I earn my living by my ability to be accurate, precise, and able to repeat experiments resulting in the same outcome each time. I was surprised that I found it insanely frustrating to write the recipes with actual amounts and times for the eG cooking lesson I did, because there can only really be guidelines. Take for instance garlic... in the spring it is milder and wetter, so you might add more of it and cook it differently then how you would cook with winter garlic (which is dryer and much stronger). I think the best teachers impart this kind of wisdom, not just a list of ingredients and cooking times. I admire them for it, because it's much harder to do via the written word then it looks!

regards,

trillium

Posted

Big Bunny - regarding wines, I'm not that adept at choosing wines to what the food asks for!  I need suggestions.  Especially with reds which seem much more difficult. 

Maybe that's a different thread though.  Also, I was thinking wines aren't served much with Chinese food so I wouldn't get much response if I did post a thread like that.

True.
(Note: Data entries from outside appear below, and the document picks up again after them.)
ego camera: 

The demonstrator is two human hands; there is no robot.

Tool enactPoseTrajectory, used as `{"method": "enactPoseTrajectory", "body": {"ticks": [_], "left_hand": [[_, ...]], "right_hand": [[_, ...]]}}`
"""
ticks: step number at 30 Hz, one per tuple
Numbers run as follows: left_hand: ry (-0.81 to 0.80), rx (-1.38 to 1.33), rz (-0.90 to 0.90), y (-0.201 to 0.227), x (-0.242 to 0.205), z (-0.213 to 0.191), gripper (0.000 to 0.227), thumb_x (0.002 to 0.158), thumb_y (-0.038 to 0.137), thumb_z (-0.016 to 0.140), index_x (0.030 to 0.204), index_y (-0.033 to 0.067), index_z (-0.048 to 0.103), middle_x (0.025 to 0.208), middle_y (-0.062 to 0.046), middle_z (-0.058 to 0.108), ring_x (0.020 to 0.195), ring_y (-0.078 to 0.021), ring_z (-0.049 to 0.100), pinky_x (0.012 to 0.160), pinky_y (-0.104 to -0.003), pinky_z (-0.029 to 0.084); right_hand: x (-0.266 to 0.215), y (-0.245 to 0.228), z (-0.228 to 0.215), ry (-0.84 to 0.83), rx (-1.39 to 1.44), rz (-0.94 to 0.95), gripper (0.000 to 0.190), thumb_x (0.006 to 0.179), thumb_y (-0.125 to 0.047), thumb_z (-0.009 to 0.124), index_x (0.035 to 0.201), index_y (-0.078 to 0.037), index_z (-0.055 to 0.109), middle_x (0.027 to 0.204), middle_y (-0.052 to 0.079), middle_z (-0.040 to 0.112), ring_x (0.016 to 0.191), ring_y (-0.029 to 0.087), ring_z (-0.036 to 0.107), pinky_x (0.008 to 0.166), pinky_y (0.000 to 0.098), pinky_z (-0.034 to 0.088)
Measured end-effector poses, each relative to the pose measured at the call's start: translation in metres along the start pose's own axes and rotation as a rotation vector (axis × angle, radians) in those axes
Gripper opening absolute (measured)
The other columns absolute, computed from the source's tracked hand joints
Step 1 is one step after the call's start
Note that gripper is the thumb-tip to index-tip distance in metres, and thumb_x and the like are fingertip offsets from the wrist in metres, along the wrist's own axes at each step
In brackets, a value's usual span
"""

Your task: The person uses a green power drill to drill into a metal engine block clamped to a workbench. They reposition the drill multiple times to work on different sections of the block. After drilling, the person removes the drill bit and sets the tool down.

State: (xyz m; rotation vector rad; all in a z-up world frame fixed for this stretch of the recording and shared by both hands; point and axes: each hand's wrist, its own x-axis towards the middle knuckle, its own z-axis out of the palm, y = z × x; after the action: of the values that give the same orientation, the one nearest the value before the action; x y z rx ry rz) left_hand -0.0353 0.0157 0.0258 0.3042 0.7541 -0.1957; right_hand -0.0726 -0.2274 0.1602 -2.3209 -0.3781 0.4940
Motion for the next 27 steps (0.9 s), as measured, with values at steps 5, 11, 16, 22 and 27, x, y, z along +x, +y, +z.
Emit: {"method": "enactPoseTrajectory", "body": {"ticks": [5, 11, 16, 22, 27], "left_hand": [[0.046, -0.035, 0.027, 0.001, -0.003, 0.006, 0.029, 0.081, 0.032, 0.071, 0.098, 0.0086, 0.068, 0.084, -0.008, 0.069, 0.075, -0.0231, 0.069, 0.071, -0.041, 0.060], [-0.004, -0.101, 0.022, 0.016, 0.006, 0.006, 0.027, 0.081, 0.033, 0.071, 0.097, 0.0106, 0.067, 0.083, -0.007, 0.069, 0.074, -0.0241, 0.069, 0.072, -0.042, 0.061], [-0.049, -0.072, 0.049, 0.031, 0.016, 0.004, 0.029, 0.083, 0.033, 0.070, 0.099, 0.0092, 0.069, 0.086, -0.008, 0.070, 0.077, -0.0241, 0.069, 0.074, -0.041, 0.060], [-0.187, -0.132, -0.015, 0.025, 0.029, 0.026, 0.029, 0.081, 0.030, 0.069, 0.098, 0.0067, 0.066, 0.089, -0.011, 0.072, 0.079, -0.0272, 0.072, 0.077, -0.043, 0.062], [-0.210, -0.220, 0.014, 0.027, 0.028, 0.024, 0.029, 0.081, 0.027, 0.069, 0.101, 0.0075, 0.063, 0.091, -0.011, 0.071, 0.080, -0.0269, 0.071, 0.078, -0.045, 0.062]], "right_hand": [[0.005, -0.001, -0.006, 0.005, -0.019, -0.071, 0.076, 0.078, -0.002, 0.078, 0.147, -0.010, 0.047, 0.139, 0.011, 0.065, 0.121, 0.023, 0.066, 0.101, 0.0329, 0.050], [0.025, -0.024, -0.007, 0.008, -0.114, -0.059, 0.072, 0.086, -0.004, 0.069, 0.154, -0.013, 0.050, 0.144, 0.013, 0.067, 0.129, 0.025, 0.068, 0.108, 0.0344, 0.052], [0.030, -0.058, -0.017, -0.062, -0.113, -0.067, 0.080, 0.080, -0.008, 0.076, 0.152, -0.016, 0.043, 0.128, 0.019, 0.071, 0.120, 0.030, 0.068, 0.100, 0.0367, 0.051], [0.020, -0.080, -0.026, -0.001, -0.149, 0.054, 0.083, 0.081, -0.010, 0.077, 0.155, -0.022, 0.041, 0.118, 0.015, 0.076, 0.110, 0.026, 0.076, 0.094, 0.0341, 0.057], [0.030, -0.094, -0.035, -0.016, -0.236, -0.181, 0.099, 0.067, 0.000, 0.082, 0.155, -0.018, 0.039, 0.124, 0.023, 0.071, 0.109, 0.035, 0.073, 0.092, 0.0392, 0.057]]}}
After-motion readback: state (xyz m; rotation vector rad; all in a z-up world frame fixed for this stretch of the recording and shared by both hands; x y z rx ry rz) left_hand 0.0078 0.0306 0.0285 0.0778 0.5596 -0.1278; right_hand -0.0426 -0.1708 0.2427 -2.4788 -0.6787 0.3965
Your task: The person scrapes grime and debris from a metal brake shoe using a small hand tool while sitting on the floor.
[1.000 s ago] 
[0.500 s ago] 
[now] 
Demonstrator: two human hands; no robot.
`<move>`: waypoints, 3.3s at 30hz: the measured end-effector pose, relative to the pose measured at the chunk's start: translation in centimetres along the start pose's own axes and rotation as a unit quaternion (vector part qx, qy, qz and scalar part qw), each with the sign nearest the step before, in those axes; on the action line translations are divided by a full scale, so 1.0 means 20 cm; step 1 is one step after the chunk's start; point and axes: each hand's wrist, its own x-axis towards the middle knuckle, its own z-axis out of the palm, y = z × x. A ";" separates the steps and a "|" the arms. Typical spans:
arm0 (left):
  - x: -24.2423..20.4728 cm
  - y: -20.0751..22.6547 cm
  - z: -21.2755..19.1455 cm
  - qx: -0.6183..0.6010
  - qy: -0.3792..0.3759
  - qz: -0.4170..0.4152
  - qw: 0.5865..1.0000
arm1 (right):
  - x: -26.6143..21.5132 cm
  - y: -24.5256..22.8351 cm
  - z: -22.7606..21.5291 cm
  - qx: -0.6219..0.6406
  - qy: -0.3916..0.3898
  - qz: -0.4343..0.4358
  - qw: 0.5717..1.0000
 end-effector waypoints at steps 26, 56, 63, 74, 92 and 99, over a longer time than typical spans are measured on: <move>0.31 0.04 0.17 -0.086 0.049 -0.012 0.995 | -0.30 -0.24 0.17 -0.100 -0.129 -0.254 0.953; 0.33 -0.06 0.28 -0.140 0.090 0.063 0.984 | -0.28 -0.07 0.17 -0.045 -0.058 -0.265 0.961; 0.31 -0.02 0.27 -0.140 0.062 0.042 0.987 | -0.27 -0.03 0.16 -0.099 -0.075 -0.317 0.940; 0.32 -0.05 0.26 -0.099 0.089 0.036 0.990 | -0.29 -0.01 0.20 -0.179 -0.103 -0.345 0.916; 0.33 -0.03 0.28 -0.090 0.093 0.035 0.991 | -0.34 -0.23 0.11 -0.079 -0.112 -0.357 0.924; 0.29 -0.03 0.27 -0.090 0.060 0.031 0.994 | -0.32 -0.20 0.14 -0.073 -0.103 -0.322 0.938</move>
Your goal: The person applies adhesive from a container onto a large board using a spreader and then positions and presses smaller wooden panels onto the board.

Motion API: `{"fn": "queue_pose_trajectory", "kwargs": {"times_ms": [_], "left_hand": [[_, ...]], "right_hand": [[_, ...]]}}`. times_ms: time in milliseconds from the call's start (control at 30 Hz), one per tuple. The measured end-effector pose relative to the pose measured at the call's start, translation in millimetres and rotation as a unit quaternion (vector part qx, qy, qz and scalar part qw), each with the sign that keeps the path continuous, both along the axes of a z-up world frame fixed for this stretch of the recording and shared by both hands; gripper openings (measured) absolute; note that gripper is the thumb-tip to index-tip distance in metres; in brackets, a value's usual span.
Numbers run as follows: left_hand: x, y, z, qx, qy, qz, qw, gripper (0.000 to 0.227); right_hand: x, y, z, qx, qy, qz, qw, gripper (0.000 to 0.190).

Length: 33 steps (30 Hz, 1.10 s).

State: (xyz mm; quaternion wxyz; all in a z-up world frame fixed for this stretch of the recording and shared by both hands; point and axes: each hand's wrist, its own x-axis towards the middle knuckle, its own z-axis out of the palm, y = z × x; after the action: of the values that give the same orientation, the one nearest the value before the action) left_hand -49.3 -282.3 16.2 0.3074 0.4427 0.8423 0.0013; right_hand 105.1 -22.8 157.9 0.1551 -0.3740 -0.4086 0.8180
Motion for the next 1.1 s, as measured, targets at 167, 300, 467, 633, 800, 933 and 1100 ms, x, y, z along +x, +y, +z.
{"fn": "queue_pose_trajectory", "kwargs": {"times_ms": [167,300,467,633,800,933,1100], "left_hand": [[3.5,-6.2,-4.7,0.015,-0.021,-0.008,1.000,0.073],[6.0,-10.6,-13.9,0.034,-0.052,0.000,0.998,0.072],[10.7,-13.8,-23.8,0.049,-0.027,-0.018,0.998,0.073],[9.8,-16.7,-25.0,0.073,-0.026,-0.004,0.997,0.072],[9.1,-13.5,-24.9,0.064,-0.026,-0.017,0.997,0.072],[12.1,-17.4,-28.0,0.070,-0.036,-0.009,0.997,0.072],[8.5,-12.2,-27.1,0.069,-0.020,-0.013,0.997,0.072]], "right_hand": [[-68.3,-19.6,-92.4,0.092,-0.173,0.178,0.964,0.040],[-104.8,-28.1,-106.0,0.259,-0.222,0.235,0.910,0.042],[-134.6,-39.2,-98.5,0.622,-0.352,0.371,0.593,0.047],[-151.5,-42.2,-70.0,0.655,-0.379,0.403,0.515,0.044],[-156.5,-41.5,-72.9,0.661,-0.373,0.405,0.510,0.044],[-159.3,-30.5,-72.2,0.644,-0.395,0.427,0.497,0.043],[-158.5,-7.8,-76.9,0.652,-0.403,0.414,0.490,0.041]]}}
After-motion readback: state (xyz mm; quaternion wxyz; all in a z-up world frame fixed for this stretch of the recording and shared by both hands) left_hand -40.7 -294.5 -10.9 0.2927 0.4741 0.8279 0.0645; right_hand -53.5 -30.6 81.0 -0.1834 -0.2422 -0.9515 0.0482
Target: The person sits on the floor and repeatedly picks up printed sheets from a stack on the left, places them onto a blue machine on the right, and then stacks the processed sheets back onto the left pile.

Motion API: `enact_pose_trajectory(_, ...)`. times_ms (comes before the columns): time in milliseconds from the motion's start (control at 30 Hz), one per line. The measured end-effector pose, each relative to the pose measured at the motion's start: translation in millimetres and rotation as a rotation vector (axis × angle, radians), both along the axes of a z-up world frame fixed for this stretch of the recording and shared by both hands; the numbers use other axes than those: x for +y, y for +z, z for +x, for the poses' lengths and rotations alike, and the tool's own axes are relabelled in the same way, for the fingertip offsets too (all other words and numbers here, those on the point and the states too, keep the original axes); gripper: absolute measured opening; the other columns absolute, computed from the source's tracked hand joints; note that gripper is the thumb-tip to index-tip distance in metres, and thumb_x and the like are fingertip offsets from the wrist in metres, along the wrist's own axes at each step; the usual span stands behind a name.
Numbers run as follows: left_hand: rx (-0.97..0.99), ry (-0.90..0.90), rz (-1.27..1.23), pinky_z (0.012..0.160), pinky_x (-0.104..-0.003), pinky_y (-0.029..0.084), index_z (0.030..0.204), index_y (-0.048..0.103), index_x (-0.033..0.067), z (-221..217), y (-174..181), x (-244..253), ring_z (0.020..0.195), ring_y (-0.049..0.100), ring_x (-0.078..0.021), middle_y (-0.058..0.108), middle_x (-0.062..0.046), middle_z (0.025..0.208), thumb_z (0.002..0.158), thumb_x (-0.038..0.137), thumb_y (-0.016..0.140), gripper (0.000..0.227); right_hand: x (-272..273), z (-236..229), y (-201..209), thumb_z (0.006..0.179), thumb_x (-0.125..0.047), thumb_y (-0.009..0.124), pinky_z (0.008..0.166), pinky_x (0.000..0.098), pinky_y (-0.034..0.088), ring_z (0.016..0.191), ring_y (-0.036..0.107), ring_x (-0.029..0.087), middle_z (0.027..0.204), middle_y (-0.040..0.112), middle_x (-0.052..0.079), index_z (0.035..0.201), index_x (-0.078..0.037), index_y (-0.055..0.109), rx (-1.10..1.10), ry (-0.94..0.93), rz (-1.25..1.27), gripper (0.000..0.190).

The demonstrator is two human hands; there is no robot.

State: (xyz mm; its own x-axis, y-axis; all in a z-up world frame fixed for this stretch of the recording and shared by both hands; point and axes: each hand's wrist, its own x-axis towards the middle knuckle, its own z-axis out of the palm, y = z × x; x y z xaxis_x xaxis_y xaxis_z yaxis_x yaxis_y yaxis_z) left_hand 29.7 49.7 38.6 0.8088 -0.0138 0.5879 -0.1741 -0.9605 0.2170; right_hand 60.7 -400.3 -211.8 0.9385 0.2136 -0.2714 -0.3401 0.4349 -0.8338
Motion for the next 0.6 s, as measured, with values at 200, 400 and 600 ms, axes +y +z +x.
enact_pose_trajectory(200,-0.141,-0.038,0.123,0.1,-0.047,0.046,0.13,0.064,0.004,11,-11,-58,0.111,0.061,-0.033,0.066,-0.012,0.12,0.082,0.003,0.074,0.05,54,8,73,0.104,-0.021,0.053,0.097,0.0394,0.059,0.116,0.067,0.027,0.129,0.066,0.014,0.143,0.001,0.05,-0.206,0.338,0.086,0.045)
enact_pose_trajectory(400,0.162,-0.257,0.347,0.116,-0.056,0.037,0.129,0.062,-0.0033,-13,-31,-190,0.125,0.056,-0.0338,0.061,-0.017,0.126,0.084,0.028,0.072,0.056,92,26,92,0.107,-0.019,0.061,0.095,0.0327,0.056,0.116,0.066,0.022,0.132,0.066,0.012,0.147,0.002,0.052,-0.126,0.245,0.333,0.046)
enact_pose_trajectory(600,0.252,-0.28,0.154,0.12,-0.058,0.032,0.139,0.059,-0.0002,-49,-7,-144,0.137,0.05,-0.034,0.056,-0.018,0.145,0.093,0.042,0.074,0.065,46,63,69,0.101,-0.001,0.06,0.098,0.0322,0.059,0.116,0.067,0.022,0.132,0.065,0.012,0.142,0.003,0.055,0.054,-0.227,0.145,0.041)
My default recommendations when people ask me are gewurtztraminer or riesling. No clue on reds though.

It depends on the food and your tastes! I like a nice dry minerally white with something delicate (Viogner, Pinot Gris, Semillion is great with seafood, the St. Suprey Sauvignon Blanc is nice with things with herbs like green onion and cilantro), a fruity, non-oaky red with things with a little more garlic and spice. I think some southern Italian reds go very nicely with the heartier dishes because they don't have so much oak. For something like char siu (the bbqed pork) a chilled rosato or rose can work well too (Saintsbury vin gris would be a good place to start).

regards,

trillium

Posted

Off-topic for this thread, but did I miss when he stepped down as moderator? With all these fine Chinese cooks as potential candidates it seems a shame we are moderator-less...although we are doing quite nicely without one, aren't we?

regards,

trillium

We should have some announcements about rectifying this situation within a few weeks.

Jason Perlow, Co-Founder eGullet Society for Culinary Arts & Letters

Foodies who Review South Florida (Facebook) | offthebroiler.com - Food Blog (archived) | View my food photos on Instagram

Twittter: @jperlow | Mastodon @jperlow@journa.host

Posted
sequim, I'm guessing you might have got the idea of letting the garlic get browned from the eGullet cooking class I did.  There the garlic was in whole crushed cloves, and is just used to scent the oil for a high temp vegetable stir-fry.  When (and if) you have chopped garlic you want to be a little more careful because it can get bitter very easily at high temperatures.  Also, the ethnic Chinese in residence has a SE Asian sensibility when it comes to garlic, onions, and shallots, and believes they all taste better a little browned, which influenced the dishes we did for the class (I think I mentioned this influence in the intro).  As you can see, this preference is not true for all cooks of Chinese food.  It's a vast country with a huge diaspora. 

Thanks Trillium, yes, you're correct, it was the cooking class. I just wanted to get bolder than I had been and see what happened. :biggrin: I'm always hearing of people putting the big flame/heat on and having great results.

You mentioned bitter as something to be avoided, but isn't bitter a flavor in its own right and sometimes it is appropriate?

I like the emphasis of not sticking to exact measurements but to see how the dish evolves and work with it. I have tended to not taste enough in the past with my cooking but just blindly follow a recipe and I've paid the price. Finally, I'm starting to change my tune.

Posted

Trillium says"Yang Chow Fan", or Yang style fried rice. I believe he meant "Yangchow chow fan", or Yangchow style fried rice.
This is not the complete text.